• _WORK INSTRUCTION_
Copy out every line of the listing in which "what" appears.

• _SUPPLIED DATA_
--- START ---
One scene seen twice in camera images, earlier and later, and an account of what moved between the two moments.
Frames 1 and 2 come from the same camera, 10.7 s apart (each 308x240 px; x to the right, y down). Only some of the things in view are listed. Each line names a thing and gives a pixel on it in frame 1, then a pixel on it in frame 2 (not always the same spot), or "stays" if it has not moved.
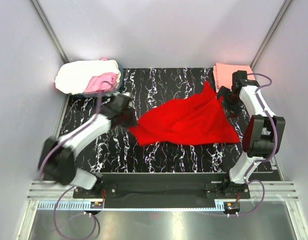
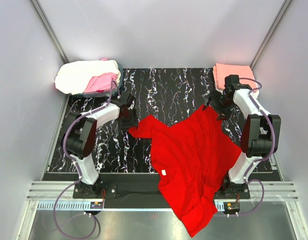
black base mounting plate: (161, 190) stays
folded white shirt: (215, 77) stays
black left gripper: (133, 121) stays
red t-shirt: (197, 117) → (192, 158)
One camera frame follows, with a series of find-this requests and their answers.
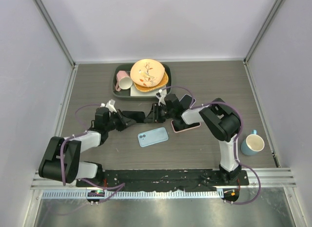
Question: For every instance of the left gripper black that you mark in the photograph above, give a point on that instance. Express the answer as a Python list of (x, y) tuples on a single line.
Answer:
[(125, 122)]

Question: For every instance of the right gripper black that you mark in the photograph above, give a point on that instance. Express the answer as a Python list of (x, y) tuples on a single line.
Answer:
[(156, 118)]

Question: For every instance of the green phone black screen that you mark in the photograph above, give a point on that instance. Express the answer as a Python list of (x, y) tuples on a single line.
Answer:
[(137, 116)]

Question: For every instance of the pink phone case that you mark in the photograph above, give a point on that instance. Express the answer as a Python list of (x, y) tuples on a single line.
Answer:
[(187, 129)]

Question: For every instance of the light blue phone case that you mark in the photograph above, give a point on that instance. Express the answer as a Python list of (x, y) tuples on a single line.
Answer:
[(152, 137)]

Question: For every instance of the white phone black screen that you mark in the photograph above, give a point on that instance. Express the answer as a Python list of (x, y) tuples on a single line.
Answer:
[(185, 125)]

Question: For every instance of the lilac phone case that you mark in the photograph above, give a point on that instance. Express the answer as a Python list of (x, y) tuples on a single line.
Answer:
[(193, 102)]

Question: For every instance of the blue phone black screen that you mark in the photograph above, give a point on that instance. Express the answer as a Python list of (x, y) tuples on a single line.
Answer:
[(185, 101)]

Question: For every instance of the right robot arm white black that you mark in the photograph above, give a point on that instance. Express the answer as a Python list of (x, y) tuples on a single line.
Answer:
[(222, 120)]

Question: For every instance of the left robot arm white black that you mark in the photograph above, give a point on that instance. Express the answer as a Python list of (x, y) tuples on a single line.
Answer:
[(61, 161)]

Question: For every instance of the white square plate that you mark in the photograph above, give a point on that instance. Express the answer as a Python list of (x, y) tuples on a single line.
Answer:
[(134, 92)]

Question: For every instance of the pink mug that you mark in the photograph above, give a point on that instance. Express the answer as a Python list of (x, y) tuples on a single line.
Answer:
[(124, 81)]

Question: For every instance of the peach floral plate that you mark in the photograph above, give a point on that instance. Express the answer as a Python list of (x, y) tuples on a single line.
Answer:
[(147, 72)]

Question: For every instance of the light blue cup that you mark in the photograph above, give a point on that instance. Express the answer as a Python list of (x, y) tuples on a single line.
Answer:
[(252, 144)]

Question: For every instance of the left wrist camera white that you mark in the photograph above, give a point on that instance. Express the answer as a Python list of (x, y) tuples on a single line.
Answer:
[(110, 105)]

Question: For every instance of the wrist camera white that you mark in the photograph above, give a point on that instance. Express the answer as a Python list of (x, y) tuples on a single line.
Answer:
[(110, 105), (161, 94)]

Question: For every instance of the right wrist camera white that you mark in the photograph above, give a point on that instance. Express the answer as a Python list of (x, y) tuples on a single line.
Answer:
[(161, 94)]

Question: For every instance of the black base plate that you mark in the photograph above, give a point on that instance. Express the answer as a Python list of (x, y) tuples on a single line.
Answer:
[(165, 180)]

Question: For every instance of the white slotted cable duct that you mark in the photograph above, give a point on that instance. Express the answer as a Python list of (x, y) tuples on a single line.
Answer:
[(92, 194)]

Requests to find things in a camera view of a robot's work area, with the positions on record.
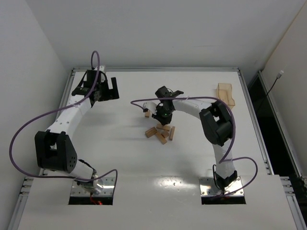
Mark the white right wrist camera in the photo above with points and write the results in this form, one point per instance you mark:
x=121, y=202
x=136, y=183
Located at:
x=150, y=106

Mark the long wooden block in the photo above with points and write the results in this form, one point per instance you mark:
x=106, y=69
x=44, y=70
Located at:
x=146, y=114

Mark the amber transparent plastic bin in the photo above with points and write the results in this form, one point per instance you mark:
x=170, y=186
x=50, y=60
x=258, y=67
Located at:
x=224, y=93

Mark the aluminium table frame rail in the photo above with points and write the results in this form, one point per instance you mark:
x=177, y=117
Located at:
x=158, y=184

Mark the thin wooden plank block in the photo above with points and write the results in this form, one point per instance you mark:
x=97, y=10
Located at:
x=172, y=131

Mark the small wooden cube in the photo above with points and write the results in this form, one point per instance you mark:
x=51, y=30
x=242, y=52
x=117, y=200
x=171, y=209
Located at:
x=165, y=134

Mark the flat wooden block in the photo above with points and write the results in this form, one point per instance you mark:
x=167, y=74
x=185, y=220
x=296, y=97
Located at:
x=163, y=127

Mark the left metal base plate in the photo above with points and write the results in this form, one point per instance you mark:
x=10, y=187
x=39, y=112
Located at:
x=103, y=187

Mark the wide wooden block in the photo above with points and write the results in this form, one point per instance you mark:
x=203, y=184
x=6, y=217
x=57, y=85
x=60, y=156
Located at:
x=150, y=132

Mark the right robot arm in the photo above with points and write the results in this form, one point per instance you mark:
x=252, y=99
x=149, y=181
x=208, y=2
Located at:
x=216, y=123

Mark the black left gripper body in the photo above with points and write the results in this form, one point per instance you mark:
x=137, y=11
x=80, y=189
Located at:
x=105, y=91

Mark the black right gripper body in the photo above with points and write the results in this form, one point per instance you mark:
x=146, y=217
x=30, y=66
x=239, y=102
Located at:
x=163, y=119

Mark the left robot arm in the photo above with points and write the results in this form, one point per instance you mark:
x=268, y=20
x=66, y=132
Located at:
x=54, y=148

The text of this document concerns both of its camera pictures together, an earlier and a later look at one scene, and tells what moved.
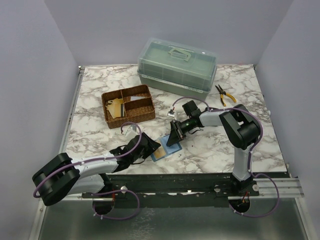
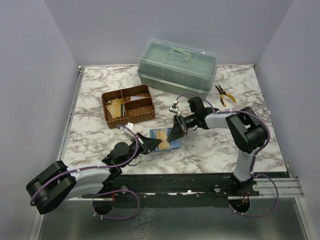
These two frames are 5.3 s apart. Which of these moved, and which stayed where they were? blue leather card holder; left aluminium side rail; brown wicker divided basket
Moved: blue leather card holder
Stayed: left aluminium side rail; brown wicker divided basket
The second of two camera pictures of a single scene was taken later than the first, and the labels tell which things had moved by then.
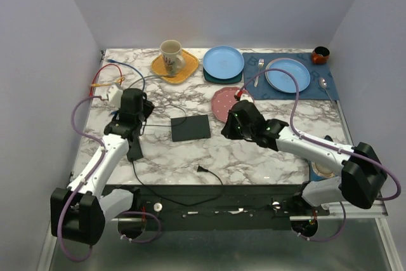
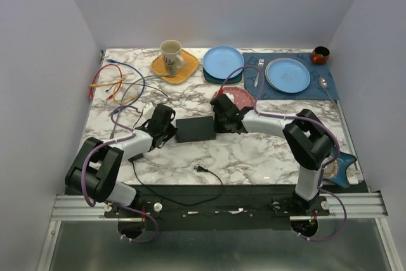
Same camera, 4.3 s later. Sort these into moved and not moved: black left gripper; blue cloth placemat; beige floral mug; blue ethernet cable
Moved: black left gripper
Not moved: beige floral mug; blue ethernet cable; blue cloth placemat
--- END ---
• _ANSWER TO THE EXERCISE_
One scene seen twice in camera images, earlier and later, and an account of what moved between the two moments.
The text of this document concerns both of its camera pictures together, an earlier and a later look at one scene, and tells what moved.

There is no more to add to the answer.